Your task is to copy every line below that contains the word "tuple".

(Exercise data Opens)

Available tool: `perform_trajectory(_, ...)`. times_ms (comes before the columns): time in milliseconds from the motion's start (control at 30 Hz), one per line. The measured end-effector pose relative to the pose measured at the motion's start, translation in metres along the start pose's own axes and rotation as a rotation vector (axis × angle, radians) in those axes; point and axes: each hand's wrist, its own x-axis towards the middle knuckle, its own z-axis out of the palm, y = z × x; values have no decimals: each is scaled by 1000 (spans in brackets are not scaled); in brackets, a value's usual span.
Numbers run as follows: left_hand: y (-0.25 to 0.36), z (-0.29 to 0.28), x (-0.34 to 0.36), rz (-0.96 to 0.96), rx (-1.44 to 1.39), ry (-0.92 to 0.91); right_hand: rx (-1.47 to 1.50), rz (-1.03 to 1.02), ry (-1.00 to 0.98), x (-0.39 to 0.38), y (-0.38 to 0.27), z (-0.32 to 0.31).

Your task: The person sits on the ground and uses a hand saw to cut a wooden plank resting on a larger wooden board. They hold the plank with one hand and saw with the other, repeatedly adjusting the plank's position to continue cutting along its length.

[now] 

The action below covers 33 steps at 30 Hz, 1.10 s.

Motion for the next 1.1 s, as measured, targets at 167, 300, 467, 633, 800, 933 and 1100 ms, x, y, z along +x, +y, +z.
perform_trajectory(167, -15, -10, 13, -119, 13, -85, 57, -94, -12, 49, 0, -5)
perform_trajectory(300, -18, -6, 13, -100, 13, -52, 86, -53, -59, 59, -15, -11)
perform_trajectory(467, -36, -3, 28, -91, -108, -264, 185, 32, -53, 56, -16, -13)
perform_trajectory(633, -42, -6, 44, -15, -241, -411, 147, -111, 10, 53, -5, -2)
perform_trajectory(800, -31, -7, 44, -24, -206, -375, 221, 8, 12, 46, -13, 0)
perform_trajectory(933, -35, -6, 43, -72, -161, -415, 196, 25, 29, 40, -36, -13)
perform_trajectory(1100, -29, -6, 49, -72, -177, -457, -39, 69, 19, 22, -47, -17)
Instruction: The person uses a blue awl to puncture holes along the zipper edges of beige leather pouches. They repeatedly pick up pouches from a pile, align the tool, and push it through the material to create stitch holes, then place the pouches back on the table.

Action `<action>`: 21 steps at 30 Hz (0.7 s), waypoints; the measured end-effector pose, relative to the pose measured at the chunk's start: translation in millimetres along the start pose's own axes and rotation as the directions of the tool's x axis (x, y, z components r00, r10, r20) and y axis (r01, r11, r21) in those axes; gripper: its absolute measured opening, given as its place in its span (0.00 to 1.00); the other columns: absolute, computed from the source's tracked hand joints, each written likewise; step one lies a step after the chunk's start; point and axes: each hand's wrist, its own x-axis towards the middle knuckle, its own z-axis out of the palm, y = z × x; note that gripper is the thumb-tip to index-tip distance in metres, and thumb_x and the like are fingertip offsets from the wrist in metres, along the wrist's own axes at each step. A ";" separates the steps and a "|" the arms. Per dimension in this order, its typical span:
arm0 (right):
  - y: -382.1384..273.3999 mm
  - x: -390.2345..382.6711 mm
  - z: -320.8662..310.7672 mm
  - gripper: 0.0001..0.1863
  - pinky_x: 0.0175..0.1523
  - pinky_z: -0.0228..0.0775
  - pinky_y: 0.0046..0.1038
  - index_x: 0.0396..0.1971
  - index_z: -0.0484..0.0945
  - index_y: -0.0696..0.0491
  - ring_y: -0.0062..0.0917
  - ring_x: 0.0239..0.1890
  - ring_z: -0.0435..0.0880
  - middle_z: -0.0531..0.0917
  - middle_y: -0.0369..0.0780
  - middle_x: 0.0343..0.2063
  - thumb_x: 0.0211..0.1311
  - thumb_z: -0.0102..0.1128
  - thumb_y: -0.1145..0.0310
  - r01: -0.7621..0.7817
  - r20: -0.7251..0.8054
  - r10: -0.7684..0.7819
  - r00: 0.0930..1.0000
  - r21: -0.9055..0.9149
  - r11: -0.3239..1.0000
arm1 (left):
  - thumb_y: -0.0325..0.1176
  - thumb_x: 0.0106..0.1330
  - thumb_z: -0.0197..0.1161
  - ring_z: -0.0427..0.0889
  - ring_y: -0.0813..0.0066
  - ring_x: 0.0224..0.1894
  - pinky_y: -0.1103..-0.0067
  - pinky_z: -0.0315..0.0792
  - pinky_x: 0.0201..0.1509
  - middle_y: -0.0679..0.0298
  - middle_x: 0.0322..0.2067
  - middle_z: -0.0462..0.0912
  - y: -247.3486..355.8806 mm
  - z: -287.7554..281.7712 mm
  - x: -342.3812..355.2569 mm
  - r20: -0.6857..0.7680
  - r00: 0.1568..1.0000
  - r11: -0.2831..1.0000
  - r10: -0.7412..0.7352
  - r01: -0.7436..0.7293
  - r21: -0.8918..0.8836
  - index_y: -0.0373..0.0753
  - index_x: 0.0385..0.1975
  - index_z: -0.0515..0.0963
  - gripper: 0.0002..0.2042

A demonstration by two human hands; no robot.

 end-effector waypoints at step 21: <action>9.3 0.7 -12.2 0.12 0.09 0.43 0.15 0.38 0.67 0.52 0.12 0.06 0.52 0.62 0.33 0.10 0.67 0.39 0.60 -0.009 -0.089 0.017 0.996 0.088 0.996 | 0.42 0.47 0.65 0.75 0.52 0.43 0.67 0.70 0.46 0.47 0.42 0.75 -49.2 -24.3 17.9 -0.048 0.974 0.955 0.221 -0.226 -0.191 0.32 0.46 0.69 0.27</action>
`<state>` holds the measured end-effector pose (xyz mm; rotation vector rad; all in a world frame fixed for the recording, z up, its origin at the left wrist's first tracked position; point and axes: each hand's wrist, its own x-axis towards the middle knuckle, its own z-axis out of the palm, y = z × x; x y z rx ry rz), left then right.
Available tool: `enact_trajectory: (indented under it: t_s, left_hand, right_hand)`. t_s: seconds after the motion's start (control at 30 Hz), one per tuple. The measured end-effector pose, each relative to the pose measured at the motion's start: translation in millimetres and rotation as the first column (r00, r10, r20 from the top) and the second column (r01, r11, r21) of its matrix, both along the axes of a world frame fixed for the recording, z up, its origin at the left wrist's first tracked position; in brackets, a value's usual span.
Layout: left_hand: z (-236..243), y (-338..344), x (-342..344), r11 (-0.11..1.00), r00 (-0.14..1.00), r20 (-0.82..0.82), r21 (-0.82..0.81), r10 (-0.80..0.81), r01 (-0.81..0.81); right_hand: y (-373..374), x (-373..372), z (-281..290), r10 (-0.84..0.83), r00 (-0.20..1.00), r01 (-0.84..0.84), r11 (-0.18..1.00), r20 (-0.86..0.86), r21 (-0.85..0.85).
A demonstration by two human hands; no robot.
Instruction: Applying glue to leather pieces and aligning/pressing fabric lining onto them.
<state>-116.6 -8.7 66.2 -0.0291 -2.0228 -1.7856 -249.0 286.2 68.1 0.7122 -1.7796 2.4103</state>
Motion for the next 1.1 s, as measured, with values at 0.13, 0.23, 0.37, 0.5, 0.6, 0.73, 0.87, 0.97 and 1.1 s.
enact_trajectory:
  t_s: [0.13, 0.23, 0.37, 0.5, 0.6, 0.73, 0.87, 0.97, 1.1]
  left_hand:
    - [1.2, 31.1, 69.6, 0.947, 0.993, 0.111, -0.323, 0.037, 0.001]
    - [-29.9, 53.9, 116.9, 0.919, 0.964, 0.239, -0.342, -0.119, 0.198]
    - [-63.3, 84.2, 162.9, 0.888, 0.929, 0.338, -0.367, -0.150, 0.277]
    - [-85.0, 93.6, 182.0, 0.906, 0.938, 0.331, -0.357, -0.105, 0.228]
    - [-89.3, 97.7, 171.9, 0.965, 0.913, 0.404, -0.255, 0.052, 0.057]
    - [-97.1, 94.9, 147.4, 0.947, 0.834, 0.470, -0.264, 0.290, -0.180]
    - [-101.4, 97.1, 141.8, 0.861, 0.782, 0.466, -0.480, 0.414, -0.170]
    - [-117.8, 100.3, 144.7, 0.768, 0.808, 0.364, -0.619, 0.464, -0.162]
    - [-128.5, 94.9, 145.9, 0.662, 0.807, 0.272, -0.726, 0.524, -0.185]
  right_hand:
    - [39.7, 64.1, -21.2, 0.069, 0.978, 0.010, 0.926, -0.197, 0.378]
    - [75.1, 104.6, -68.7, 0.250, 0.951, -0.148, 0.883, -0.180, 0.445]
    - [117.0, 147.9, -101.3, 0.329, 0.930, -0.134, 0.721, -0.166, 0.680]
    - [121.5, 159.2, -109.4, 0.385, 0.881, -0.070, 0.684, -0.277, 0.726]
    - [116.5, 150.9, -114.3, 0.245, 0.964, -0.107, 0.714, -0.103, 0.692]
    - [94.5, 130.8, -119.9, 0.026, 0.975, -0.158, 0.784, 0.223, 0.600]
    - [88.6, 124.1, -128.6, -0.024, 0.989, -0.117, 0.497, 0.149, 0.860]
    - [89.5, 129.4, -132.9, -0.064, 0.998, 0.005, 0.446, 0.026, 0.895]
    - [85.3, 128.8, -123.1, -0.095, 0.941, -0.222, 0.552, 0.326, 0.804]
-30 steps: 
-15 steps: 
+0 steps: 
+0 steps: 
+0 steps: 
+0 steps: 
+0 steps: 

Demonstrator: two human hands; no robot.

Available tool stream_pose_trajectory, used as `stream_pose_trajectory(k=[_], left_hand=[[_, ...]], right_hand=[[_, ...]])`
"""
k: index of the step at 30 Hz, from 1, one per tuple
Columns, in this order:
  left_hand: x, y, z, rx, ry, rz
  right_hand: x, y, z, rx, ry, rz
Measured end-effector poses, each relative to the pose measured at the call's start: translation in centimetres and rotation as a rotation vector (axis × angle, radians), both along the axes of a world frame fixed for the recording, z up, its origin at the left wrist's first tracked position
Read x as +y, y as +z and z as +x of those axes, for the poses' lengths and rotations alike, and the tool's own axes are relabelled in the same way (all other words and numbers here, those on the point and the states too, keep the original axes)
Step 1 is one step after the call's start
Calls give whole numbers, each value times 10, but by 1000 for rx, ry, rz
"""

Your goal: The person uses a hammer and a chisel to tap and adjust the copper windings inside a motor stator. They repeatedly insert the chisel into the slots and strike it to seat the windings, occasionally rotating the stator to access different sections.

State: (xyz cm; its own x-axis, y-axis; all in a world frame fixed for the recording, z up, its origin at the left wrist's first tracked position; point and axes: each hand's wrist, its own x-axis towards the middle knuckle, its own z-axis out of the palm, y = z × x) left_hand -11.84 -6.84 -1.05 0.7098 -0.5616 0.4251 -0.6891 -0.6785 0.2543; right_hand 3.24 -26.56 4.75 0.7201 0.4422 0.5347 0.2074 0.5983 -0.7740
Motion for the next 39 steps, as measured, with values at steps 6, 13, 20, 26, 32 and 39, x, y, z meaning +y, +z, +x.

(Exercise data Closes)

§ **Solution below**:
Available tool: `enact_trajectory: (indented under it: t_s, left_hand, right_hand)`. t_s: seconds after the motion's start (control at 30 Hz), one per tuple. The measured end-effector pose, each relative to the pose measured at the motion's start: translation in millimetres and rotation as the first column (r00, r10, r20 from the top) and the second column (r01, r11, r21) of its matrix, both along the axes of a world frame fixed for the recording, z up, its origin at the left wrist's first tracked position; in brackets, a value's usual span.
k: index of the step at 30 Hz, from 1, one per tuple

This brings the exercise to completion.